= INFORMATION SHOWN =
******

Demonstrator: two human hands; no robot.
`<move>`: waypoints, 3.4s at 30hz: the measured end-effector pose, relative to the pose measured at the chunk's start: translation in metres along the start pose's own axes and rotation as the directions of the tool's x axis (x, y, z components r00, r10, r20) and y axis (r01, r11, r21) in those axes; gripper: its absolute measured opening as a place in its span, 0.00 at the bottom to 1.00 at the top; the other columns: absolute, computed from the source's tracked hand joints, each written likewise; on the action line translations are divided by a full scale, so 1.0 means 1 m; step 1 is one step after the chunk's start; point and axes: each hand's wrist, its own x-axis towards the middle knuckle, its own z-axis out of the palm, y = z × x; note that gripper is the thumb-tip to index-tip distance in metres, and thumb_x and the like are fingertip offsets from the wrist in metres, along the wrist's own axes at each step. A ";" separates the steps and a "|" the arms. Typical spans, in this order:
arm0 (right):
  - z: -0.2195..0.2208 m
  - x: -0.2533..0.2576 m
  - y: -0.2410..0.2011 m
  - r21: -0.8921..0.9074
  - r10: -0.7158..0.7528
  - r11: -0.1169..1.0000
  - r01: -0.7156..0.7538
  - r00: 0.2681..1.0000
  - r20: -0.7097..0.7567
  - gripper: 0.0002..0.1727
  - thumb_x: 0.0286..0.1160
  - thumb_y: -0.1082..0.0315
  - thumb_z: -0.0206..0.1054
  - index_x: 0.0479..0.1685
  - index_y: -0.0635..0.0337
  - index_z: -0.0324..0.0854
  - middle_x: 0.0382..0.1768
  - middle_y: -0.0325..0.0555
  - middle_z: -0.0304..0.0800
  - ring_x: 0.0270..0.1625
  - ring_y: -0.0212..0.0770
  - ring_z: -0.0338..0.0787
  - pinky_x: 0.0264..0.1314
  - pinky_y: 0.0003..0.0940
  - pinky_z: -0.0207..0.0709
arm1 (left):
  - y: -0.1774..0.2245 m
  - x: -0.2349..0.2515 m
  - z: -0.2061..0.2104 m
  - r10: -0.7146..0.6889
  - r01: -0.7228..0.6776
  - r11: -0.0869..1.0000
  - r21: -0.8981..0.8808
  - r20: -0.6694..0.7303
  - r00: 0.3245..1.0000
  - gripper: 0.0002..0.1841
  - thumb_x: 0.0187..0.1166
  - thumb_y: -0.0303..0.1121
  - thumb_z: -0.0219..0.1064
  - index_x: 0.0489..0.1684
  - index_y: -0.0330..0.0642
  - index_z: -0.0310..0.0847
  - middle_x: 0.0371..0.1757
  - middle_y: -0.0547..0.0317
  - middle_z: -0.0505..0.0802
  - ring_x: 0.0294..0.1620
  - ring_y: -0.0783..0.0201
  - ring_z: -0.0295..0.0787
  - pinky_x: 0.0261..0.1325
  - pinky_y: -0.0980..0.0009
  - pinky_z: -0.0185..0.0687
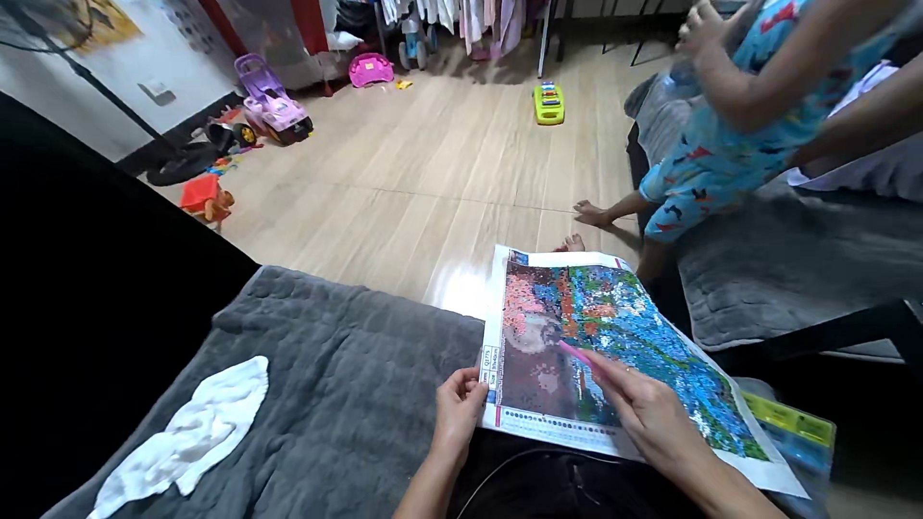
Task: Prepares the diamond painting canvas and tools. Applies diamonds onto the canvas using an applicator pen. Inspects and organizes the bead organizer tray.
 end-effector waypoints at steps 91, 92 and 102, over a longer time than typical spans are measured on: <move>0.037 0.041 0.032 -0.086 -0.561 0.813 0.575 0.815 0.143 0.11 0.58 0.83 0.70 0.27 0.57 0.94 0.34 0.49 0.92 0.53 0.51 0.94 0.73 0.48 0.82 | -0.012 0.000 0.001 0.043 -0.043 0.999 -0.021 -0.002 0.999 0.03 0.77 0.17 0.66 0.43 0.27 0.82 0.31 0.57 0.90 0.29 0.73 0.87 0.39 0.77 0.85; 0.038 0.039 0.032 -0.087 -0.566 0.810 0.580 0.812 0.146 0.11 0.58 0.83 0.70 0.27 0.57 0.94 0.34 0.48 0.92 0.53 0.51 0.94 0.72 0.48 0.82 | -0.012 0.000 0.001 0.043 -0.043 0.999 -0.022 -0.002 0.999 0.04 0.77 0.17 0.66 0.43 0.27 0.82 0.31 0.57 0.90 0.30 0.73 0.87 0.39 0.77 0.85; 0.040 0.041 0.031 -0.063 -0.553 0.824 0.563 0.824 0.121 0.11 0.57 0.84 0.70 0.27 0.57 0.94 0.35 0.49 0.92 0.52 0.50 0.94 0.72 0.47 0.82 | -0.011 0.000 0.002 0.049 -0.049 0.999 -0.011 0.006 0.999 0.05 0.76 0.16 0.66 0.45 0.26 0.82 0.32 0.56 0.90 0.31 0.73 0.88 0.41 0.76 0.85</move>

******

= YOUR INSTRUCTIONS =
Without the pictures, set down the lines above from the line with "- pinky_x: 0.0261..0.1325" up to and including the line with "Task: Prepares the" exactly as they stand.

= RESPONSE BELOW =
  - pinky_x: 0.0261..0.1325
  - pinky_y: -0.0980..0.0009
  - pinky_z: -0.0185..0.0687
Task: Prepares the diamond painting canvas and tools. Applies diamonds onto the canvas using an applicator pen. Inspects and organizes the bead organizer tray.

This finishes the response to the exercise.